Your answer must be a single number: the count of lines in the entries below that hold "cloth".

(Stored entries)

------------------------------------------------------------

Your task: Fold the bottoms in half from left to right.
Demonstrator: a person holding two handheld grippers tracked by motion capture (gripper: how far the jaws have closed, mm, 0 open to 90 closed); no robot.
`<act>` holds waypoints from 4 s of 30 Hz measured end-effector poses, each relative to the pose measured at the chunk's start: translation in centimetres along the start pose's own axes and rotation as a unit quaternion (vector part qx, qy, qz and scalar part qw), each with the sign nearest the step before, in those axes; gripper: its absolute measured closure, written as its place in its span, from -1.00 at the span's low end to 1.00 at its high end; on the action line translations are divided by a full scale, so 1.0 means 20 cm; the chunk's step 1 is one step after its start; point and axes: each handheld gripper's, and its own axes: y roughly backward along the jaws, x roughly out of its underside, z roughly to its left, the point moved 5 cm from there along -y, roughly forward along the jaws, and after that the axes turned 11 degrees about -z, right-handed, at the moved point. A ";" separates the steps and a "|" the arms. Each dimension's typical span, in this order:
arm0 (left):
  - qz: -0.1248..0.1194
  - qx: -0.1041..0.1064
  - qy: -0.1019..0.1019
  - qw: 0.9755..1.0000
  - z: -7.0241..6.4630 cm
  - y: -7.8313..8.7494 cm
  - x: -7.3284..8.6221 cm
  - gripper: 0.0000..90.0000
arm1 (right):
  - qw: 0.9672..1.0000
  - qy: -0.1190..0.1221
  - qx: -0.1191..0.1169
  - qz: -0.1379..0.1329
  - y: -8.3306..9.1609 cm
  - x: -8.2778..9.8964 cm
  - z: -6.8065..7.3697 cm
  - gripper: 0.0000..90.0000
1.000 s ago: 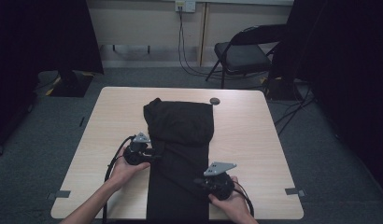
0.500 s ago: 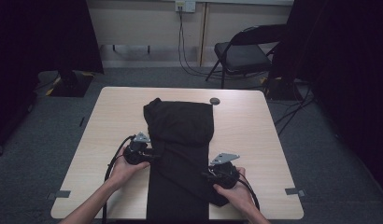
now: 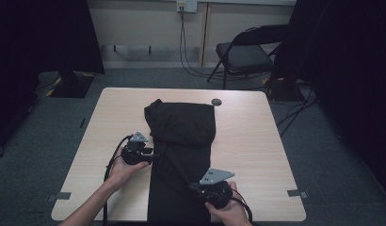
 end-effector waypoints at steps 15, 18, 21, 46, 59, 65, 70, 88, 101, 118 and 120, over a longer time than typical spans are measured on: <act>0.008 -0.004 0.001 1.000 0.00 -0.02 0.01 0.17 | 0.998 -0.018 -0.063 -0.014 0.07 -0.05 0.19 0.96; 0.003 -0.004 0.002 1.000 0.01 -0.01 0.00 0.17 | 0.991 -0.033 -0.131 0.002 0.01 -0.02 0.34 0.89; -0.006 -0.004 0.003 1.000 0.00 0.00 -0.01 0.17 | 0.990 -0.030 -0.137 0.003 -0.03 -0.03 0.36 0.57; -0.021 -0.049 0.024 0.998 0.34 -0.35 -0.33 -0.20 | 0.979 -0.125 0.155 0.040 -0.60 -0.22 -1.17 -0.28; -0.085 -0.016 -0.016 0.996 0.21 -0.15 -0.56 0.92 | 0.983 -0.111 0.144 -0.029 -0.43 -0.44 -1.07 0.80; -0.119 -0.003 -0.048 0.992 0.08 0.03 -0.69 0.90 | 0.984 -0.085 0.136 -0.076 -0.21 -0.63 -0.98 0.80; -0.148 0.020 -0.053 0.987 -0.04 0.19 -0.75 0.91 | 0.984 -0.067 0.126 -0.103 -0.05 -0.75 -0.87 0.80; 0.016 0.124 -0.004 0.992 -0.37 0.26 0.07 0.90 | 0.996 -0.084 0.024 0.023 -0.02 -0.06 -0.36 0.79; 0.027 0.027 -0.044 0.998 -0.16 -0.10 -0.02 0.87 | 0.990 -0.079 0.106 0.052 -0.27 0.04 -0.60 0.75; -0.076 0.013 0.009 0.997 0.08 -0.13 -0.30 0.18 | 0.988 -0.114 0.105 -0.006 -0.25 -0.16 -0.91 -0.06; -0.082 0.013 0.009 0.996 0.09 -0.14 -0.35 0.15 | 0.987 -0.123 0.102 -0.018 -0.25 -0.20 -0.93 -0.07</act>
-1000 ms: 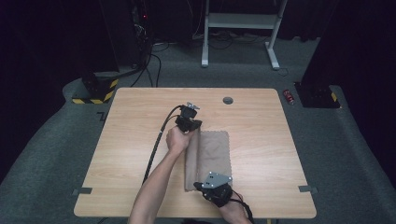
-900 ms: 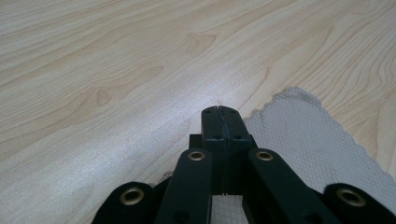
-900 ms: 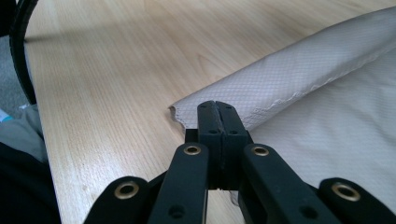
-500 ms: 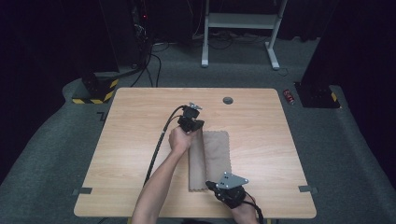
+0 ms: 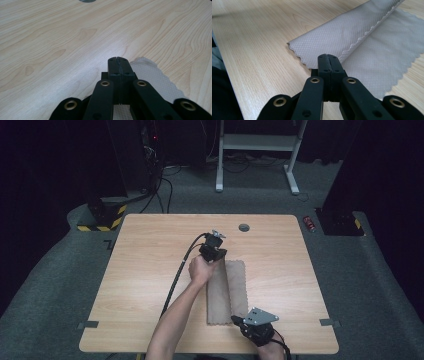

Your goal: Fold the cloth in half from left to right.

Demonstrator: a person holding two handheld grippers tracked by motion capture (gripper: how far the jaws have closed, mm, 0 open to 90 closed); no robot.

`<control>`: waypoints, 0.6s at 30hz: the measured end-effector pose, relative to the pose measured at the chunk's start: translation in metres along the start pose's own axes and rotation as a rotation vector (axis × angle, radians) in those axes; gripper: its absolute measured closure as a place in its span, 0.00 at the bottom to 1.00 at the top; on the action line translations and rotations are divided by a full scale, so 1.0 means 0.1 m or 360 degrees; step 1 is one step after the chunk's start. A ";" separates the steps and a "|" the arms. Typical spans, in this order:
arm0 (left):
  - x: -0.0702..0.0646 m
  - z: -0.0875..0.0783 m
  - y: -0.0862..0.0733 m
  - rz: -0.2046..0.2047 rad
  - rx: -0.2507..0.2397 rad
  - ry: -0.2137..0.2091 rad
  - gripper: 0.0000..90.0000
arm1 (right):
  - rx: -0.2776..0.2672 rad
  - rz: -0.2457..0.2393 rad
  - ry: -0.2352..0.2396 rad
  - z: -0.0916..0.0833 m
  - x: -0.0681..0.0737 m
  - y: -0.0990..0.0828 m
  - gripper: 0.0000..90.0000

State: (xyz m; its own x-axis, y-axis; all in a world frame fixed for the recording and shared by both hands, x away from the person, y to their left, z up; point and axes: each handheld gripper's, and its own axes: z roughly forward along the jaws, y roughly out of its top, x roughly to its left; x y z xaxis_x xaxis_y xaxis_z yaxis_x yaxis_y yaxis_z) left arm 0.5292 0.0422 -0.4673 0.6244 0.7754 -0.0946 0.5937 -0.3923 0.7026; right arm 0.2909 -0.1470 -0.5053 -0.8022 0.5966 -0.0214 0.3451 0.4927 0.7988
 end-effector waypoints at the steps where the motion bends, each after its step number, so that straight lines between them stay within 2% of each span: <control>1: -0.02 0.02 0.01 -0.0003 -0.0003 -0.0005 1.00 | -0.0001 0.0008 -0.0005 -0.01 -0.01 -0.01 1.00; 9: -0.17 0.17 0.08 0.0038 -0.0008 -0.0030 1.00 | 0.0005 0.0042 -0.0043 -0.10 -0.07 -0.11 1.00; 18: -0.30 0.32 0.13 0.0071 0.0023 -0.0065 1.00 | 0.0024 0.0085 -0.0087 -0.18 -0.13 -0.22 1.00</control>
State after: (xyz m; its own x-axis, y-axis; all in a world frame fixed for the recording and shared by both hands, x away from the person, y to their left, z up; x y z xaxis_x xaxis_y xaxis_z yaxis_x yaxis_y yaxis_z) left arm 0.5342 -0.0021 -0.4775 0.6702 0.7364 -0.0922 0.5720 -0.4333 0.6965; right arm 0.2849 -0.1768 -0.5122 -0.7548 0.6558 -0.0122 0.3942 0.4684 0.7907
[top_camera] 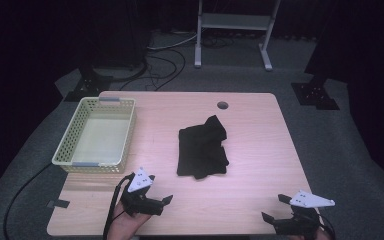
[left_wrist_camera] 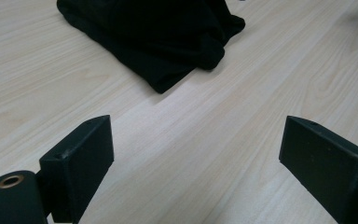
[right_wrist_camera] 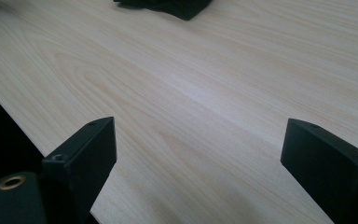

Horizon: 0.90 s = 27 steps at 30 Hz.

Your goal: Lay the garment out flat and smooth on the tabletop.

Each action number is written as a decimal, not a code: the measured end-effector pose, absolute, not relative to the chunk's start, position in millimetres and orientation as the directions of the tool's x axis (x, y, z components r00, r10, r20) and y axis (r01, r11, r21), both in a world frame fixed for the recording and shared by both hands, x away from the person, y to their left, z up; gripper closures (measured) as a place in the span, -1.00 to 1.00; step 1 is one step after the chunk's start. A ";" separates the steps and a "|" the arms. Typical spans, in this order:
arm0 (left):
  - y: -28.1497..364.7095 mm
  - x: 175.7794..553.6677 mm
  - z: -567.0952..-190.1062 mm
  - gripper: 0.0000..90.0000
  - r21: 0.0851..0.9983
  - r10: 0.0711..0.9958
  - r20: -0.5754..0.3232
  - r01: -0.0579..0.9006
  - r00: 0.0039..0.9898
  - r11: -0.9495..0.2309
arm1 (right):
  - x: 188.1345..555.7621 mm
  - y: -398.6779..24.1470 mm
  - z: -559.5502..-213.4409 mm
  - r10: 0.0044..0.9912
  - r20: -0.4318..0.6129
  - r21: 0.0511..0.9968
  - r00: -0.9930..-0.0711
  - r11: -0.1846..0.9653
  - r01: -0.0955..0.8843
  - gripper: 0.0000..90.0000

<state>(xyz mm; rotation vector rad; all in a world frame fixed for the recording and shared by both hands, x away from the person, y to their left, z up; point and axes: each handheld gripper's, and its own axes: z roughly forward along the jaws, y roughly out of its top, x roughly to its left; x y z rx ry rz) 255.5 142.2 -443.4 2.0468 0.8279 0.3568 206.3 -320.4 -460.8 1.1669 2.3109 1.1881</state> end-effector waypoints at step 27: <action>131.5 263.5 -445.8 -0.80 0.819 0.639 -0.045 0.394 0.768 -0.417 | 243.7 -292.2 -435.0 0.716 0.057 0.782 -0.696 0.402 0.477 -0.77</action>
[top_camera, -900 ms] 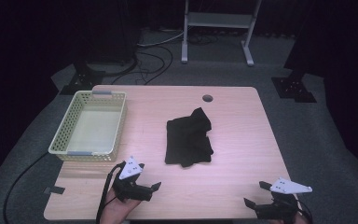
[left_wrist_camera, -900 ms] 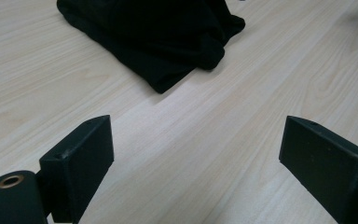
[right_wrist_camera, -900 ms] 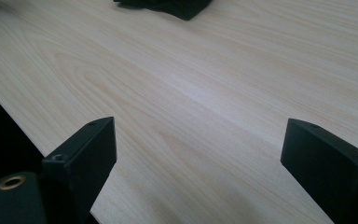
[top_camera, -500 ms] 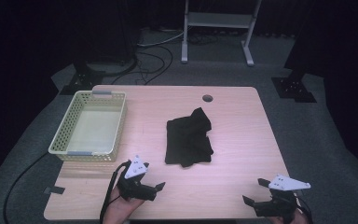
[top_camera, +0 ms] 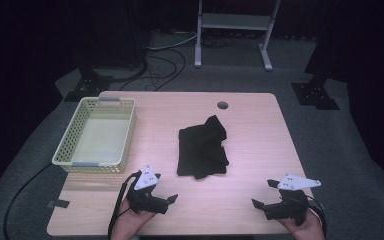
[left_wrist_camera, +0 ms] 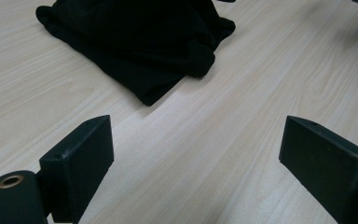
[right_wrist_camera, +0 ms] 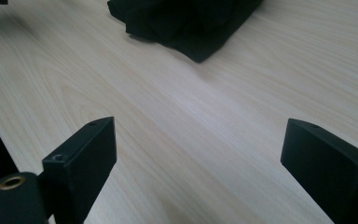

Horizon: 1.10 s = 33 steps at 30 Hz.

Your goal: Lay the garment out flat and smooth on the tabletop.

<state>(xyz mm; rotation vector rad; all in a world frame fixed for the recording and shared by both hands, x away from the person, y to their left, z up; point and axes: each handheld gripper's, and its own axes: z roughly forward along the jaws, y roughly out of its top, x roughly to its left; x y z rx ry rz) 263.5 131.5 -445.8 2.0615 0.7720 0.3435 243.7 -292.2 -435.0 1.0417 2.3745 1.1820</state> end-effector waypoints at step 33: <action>137.2 266.7 -445.9 -0.80 0.829 0.643 -0.051 0.391 0.765 -0.400 | 323.3 -212.9 -409.8 0.569 -0.003 0.742 -0.822 0.553 0.379 -0.77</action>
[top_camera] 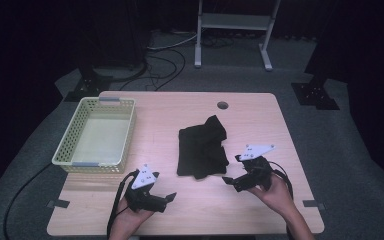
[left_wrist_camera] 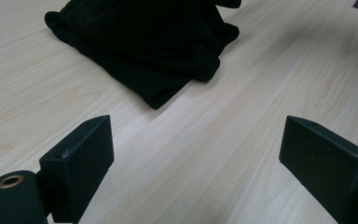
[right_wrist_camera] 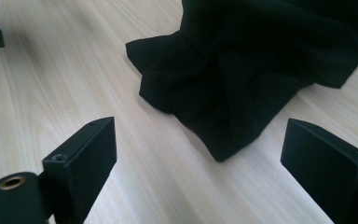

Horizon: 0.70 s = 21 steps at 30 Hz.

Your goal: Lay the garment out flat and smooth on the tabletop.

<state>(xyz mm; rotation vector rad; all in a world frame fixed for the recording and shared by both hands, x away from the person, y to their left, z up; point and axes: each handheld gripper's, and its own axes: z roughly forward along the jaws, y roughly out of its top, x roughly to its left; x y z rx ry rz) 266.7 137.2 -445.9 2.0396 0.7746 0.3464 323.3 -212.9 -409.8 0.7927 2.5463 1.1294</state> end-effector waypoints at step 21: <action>139.0 275.9 -450.6 -0.80 0.820 0.641 -0.060 0.404 0.765 -0.405 | 382.6 -167.9 -432.7 0.542 0.021 0.688 -0.840 0.601 0.406 -0.69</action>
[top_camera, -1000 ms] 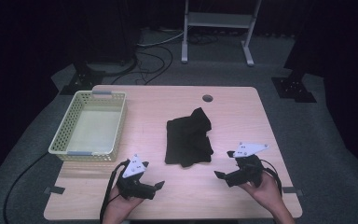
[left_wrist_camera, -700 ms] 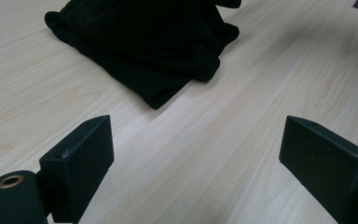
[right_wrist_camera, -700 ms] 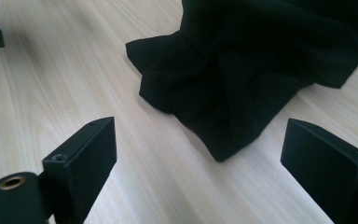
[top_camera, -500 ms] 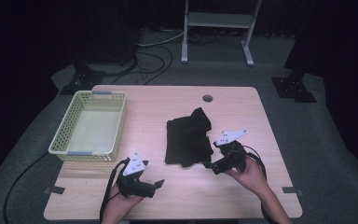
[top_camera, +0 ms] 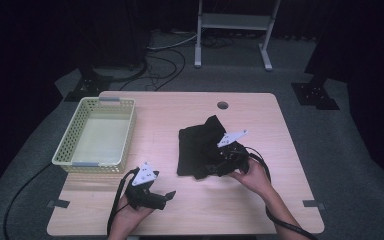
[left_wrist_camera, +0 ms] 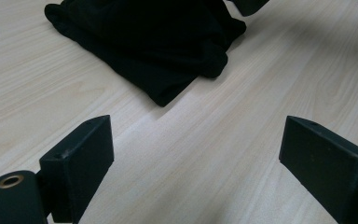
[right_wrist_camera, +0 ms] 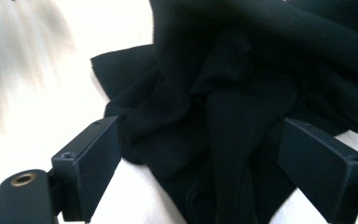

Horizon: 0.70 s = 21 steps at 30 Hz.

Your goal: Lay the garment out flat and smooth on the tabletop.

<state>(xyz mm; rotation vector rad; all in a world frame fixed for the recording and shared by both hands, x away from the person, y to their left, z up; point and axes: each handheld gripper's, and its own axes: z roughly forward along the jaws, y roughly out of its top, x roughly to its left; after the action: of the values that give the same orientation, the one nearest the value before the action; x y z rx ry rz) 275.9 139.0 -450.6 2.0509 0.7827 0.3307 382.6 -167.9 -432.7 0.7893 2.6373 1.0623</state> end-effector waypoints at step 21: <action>137.0 280.4 -450.0 -0.80 0.812 0.636 -0.056 0.406 0.769 -0.419 | 403.3 -150.0 -458.0 0.582 -0.034 0.658 -0.813 0.626 0.420 0.13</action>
<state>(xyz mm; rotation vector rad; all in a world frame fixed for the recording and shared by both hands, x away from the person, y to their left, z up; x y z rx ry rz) 280.4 137.0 -450.0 2.0684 0.7785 0.3265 403.3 -150.0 -458.0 0.8178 2.6058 0.9618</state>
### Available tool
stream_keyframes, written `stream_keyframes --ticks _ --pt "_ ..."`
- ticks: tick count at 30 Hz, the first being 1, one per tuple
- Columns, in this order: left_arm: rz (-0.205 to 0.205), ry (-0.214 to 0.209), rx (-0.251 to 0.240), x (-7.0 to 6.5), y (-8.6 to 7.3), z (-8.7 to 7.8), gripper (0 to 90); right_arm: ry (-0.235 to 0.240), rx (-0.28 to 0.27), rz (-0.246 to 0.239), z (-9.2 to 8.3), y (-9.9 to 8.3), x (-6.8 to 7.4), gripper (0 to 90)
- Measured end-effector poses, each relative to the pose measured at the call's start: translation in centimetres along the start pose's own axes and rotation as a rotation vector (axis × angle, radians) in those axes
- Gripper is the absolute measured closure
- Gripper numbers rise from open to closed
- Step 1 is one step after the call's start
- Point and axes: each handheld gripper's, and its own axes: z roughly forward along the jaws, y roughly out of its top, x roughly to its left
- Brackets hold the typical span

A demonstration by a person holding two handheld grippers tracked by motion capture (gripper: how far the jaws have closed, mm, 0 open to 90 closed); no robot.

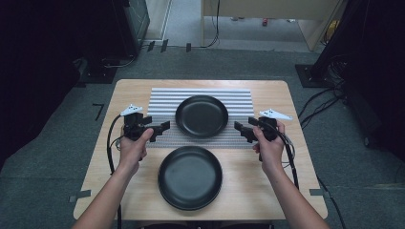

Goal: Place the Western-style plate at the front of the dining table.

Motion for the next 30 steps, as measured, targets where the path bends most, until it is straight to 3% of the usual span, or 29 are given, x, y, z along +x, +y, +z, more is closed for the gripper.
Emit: stream_keyframes --ticks 13,30 --pt "-0.002 0.066 -0.018 1.3 -3.5 -4.0 9.4 0.006 -0.012 0.001 -3.8 -2.0 -1.2 27.0" --pt "-0.088 0.165 -0.057 4.8 -7.5 -8.7 9.4 -0.061 -0.050 0.066 -9.1 -4.9 -4.8 26.9"
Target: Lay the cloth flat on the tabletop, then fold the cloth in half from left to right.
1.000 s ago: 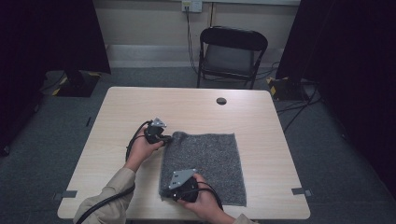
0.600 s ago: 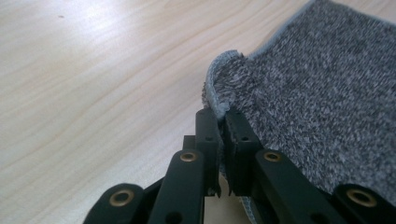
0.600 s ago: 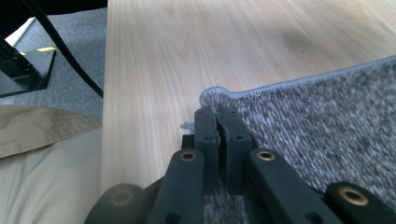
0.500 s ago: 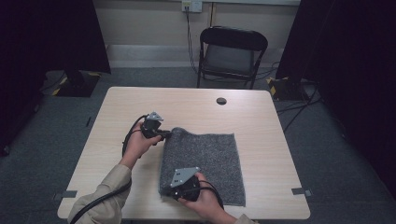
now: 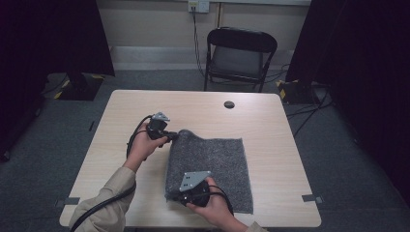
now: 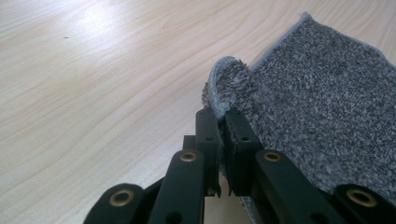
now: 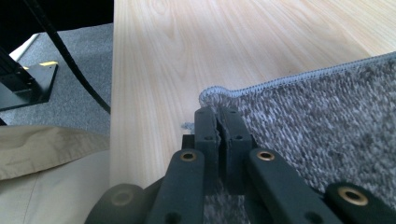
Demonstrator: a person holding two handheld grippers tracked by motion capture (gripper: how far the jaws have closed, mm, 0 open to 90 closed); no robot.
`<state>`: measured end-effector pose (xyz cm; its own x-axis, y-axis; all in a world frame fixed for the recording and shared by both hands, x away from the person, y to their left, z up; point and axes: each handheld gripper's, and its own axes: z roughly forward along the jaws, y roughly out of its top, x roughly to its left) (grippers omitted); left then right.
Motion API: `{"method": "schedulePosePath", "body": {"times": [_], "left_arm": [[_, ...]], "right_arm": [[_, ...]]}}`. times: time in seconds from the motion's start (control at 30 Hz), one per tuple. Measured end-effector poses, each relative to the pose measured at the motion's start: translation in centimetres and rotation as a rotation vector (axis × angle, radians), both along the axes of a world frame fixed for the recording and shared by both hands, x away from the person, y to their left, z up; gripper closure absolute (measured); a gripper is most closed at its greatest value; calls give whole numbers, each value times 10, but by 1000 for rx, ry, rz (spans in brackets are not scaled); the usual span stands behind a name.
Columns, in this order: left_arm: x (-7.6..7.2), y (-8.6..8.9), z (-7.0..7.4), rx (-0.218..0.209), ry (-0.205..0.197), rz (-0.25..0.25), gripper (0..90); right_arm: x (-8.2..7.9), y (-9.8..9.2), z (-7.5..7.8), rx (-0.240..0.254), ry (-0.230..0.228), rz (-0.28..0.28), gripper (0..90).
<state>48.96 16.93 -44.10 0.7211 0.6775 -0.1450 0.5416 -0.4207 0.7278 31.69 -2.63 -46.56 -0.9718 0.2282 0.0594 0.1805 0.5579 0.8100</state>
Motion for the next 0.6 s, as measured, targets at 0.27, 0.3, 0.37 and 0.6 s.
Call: {"method": "schedulePosePath", "body": {"times": [0.27, 0.3, 0.37, 0.6], "left_arm": [[-1, 3, 4, 2, 3, 4, 854], [-1, 4, 5, 2, 2, 6, 854], [-2, 7, 7, -2, 3, 8, 854], [-4, 22, 16, -19, 17, 16, 853]], "right_arm": [[-2, 4, -1, 10, 5, 11, 871], [-2, 5, -1, 11, 6, 14, 872], [-1, 7, 1, 18, 8, 17, 872], [-1, 17, 8, 28, -5, 40, 871]]}}
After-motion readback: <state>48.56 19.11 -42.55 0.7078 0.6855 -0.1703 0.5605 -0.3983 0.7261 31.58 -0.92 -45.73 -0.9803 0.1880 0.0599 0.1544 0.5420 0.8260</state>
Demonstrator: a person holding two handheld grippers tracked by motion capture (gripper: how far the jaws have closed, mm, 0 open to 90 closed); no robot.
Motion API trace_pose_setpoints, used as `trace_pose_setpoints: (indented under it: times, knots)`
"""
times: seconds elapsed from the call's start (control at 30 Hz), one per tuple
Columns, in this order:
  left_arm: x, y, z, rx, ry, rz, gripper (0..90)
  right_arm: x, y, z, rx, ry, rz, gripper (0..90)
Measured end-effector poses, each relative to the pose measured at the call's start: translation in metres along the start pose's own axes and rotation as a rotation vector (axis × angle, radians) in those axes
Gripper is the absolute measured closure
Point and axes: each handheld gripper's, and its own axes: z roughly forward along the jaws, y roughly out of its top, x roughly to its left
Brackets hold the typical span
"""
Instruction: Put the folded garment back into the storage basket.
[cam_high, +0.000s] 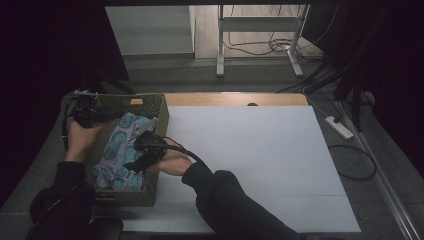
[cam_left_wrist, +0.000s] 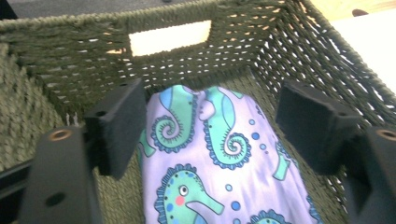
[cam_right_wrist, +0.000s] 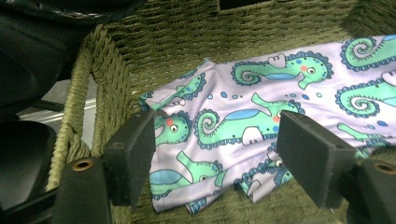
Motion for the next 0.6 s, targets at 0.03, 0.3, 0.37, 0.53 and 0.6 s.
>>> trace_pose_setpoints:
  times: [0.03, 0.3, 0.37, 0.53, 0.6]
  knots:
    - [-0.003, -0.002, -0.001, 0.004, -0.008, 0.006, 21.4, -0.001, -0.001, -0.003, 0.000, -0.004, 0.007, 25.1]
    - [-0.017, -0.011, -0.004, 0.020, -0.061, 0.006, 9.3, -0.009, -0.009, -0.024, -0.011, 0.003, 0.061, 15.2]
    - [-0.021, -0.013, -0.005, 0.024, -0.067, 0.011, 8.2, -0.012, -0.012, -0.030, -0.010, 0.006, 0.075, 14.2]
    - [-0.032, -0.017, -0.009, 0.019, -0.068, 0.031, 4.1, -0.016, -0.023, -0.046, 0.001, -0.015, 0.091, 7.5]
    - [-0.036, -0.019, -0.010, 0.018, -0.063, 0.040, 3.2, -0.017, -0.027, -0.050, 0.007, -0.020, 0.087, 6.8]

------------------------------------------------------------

Task result
2